Sort through the data and copy the lines holding the word "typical".

Data excerpts:
········

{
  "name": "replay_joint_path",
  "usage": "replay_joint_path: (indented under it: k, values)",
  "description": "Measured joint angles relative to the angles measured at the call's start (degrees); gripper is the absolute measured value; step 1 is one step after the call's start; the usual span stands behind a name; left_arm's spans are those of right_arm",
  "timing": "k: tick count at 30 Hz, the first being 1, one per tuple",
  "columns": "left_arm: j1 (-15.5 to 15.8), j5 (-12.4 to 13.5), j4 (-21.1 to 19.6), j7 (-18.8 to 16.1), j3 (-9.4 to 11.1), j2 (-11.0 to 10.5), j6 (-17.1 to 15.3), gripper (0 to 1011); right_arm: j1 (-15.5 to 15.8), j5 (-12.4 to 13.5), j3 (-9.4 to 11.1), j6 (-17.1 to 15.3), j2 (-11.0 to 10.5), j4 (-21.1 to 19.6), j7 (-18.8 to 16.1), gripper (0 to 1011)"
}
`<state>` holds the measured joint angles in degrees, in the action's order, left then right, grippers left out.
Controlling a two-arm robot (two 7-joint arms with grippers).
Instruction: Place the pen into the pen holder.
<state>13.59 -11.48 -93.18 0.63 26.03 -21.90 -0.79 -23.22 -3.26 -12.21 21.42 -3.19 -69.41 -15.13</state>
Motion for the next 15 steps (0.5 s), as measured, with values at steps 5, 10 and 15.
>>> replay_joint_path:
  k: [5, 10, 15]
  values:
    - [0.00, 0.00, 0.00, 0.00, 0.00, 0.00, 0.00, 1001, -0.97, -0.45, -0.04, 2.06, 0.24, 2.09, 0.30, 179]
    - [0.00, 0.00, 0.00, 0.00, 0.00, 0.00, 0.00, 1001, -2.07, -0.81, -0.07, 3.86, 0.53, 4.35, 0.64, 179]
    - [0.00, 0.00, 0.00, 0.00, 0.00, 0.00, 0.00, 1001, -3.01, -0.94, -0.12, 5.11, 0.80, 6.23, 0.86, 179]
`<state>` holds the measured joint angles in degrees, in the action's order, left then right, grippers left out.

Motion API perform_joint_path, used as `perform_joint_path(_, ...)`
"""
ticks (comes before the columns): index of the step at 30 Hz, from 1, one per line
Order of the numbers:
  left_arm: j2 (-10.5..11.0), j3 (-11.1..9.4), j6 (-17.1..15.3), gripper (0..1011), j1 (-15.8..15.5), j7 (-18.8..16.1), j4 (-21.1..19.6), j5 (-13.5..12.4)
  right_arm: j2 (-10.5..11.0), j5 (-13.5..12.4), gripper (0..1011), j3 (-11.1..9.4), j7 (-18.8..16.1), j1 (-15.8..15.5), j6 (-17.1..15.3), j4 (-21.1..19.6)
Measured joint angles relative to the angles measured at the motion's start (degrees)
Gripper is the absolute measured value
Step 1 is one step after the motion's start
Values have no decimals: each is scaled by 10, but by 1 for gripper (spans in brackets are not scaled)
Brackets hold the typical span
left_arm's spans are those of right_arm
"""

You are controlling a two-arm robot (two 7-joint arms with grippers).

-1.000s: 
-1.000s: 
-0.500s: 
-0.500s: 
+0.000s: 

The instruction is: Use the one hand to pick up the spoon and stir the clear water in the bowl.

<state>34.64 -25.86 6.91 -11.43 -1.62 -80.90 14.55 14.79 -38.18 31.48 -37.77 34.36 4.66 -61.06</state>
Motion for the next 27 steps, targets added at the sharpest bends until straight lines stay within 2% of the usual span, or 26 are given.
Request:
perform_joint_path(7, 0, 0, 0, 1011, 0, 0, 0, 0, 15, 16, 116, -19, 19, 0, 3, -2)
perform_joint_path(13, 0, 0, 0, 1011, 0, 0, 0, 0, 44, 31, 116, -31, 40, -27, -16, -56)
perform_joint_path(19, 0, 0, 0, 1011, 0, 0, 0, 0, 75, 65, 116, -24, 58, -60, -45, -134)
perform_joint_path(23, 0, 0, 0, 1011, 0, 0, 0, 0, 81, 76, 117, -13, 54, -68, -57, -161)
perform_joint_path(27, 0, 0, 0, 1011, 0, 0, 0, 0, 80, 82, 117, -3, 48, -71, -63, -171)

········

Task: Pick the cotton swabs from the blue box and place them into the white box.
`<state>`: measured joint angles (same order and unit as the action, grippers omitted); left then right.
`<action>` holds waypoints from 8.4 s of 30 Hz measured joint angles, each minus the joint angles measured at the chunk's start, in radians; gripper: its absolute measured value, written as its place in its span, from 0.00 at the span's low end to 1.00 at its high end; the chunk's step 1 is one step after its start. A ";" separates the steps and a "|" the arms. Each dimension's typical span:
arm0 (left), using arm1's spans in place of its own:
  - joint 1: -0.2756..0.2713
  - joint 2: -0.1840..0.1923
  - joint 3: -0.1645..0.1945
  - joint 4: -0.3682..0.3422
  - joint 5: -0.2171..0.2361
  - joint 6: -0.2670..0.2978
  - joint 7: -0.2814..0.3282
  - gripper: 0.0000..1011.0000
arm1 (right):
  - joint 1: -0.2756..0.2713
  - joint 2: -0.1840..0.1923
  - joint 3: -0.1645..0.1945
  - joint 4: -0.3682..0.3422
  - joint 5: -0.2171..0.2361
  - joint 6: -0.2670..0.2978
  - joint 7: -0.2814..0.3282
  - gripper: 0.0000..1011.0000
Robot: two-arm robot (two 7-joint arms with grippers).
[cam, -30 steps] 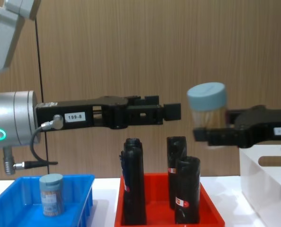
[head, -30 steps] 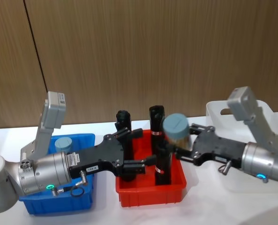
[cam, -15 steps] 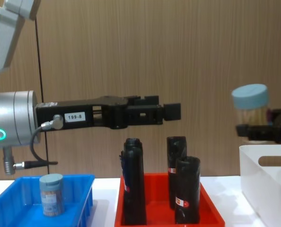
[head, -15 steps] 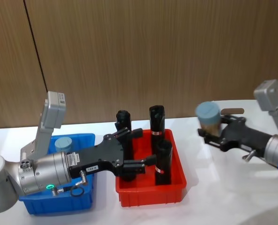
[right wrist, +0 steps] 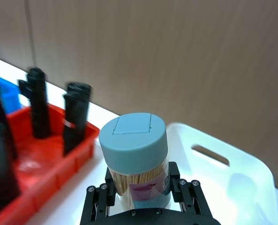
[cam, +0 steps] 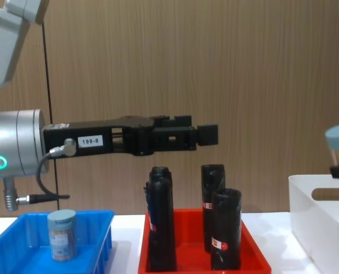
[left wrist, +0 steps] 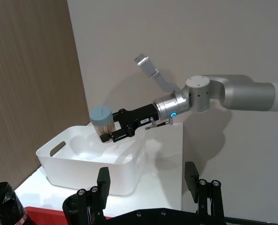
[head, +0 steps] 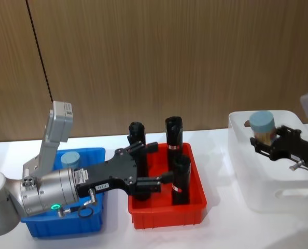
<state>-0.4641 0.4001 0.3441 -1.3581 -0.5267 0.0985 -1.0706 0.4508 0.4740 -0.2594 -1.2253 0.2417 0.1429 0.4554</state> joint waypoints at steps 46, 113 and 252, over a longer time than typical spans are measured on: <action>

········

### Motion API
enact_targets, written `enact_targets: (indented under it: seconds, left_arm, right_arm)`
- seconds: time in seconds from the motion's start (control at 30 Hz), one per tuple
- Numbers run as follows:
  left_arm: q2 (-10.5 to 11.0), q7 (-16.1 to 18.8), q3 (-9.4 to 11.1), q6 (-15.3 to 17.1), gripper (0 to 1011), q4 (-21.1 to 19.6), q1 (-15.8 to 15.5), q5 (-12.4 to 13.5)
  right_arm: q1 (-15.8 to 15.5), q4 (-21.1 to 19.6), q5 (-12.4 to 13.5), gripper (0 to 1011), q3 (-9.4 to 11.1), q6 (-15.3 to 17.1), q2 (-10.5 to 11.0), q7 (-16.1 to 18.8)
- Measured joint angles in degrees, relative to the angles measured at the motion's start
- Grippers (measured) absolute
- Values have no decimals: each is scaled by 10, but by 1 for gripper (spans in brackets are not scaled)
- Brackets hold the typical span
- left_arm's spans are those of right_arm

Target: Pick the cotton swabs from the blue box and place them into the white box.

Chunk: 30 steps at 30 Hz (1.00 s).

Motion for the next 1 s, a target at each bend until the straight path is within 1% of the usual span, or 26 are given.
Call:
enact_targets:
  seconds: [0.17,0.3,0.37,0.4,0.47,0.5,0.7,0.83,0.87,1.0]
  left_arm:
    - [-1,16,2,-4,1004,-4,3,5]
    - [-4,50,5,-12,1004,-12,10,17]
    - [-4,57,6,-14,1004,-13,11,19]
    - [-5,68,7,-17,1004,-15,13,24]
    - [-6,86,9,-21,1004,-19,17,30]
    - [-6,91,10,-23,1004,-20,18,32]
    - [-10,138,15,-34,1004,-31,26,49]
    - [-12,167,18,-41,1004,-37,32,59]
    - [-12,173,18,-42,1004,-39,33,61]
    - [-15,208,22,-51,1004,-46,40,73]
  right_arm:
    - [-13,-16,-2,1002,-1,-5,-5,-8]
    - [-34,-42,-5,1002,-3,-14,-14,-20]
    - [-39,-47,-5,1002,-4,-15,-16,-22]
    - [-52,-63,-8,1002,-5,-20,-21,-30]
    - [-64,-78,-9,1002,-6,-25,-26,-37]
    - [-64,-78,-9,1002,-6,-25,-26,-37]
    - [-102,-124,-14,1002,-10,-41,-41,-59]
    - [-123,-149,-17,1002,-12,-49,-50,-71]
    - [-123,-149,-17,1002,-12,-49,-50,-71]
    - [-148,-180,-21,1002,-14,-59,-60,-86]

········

--- Answer to this exercise ---
Brackets hold the typical span
`<action>` holds waypoints from 8.4 s of 30 Hz measured joint angles, each minus the joint angles measured at the chunk's start, in radians; gripper: its absolute measured value, written as its place in its span, from 0.00 at the span's low end to 1.00 at its high end; the chunk's step 1 is one step after its start. A ";" separates the steps and a "|" the arms. Each dimension's typical span:
<state>-0.4641 0.4001 0.3441 -1.3581 -0.5267 0.0985 -1.0706 0.4508 0.4740 -0.2594 -1.2253 0.2417 0.1429 0.4554</state> joint waypoints at steps 46, 113 and 252, over a longer time than typical spans are measured on: <action>
- Brackets hold the typical span

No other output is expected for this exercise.